#### Your task
Which lines below include the string "gripper"? Please show each one.
· · · · ·
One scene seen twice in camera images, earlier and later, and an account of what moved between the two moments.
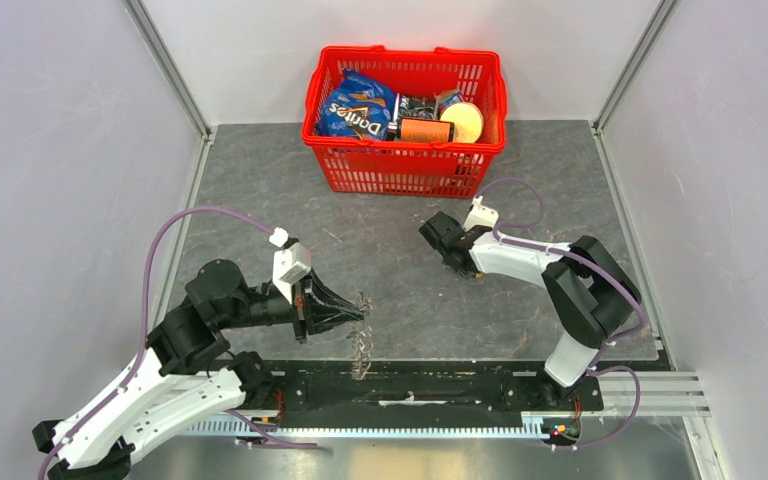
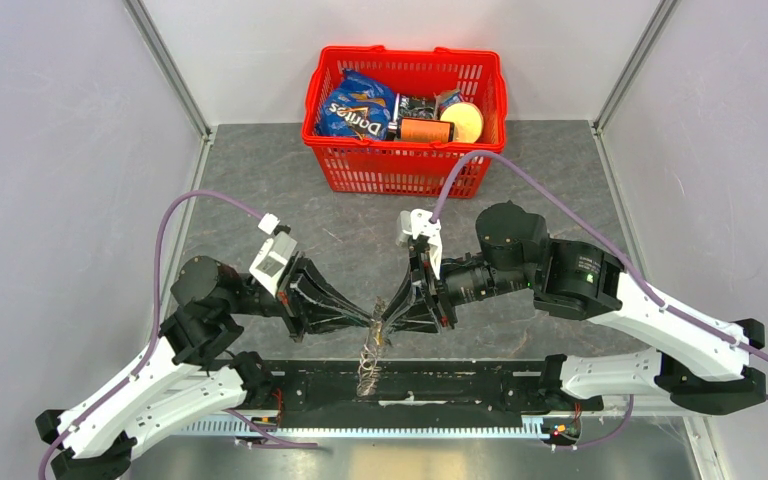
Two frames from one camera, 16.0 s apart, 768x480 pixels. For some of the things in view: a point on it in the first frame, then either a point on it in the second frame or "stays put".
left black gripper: [305, 293] stays put
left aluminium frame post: [167, 64] stays put
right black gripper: [467, 272] → [409, 314]
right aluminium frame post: [632, 65] stays put
· · · · ·
#### Task output
left black gripper: [305, 293] stays put
right black gripper: [467, 272] → [409, 314]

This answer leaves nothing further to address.